[EXERCISE GOAL]:
Reproduce exactly, and only, the lines below from the one containing "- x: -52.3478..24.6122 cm" through the one containing "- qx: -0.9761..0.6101".

[PROVIDED DATA]:
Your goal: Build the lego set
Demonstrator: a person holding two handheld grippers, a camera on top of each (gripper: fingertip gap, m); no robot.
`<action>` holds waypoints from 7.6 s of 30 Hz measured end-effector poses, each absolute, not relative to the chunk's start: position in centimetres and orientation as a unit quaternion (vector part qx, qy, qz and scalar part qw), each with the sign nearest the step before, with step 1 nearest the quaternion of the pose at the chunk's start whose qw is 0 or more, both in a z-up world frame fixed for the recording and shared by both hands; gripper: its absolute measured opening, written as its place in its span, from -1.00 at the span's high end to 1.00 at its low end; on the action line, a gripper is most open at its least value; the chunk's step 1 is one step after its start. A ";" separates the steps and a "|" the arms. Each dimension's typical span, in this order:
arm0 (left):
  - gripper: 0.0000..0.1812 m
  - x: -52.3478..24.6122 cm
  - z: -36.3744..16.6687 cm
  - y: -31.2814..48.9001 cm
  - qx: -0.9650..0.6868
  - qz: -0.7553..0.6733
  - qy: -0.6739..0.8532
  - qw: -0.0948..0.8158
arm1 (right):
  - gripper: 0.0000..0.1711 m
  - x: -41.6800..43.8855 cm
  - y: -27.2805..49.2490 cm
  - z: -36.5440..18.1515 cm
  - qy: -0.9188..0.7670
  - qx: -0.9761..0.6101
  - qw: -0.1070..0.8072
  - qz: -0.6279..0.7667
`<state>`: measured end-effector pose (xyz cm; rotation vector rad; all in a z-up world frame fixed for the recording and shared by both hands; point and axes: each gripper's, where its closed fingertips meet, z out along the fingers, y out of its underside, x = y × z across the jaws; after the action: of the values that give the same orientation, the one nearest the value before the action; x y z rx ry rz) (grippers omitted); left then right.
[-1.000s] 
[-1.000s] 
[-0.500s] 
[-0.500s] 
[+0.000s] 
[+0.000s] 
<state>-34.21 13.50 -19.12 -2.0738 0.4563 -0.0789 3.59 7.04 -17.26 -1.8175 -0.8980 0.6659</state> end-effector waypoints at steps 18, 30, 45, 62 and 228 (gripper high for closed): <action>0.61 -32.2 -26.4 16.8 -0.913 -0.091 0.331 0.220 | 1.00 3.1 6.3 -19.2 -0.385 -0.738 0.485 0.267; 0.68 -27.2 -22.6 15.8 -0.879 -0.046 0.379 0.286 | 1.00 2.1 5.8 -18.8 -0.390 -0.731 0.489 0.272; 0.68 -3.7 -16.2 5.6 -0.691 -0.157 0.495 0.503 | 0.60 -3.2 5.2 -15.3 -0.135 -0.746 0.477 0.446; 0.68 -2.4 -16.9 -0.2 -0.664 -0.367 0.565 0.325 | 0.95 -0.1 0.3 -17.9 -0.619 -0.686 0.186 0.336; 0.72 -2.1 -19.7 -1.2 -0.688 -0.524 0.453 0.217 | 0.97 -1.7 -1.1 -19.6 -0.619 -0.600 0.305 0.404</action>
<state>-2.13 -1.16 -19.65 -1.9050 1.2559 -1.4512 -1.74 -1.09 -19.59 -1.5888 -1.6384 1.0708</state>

[TASK ANSWER]:
  - x: -52.3478..24.6122 cm
  - z: -36.3744..16.6687 cm
  - y: -31.2814..48.9001 cm
  - qx: -0.9650..0.6868
  - qz: -0.7553..0.6733
  - qy: -0.6739..0.8532
  - qw: -0.0948..0.8158
arm1 (right):
  - gripper: 0.0000..0.1711 m
  - x: -41.6800..43.8855 cm
  - y: -27.2805..49.2490 cm
  - z: -36.5440..18.1515 cm
  - qy: -0.9188..0.7670
  - qx: -0.9761..0.6101

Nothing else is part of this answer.